*Task instructions*
If a line in the records below contains the word "black", copy it.

....................

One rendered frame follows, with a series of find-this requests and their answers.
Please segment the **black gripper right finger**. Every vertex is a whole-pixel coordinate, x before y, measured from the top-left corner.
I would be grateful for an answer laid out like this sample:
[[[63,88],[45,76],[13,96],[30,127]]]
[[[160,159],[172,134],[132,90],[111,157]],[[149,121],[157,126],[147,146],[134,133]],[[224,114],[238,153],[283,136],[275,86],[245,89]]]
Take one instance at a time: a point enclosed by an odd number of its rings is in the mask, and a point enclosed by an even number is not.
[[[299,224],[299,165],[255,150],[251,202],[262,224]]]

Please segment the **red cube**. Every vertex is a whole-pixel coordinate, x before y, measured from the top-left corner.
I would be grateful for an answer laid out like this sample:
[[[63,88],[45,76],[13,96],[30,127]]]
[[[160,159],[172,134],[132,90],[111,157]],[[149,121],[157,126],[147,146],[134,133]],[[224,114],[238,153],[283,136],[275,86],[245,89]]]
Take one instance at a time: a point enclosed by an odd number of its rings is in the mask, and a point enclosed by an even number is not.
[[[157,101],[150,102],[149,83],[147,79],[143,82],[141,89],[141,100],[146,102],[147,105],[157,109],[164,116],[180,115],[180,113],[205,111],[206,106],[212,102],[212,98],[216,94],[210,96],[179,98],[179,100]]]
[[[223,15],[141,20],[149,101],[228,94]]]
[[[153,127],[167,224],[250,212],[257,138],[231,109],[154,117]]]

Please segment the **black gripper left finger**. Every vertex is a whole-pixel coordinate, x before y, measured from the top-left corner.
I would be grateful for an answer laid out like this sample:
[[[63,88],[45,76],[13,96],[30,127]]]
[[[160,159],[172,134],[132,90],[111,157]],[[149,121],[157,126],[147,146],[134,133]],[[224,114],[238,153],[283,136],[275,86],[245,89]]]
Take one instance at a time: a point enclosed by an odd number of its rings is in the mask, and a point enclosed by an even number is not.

....................

*Exercise answer*
Please segment the **black gripper right finger**. Every vertex is a whole-pixel coordinate, x before y, measured from the top-left corner.
Please segment the **black gripper left finger**. Every vertex is a whole-pixel coordinate, x before y, measured from the top-left corner.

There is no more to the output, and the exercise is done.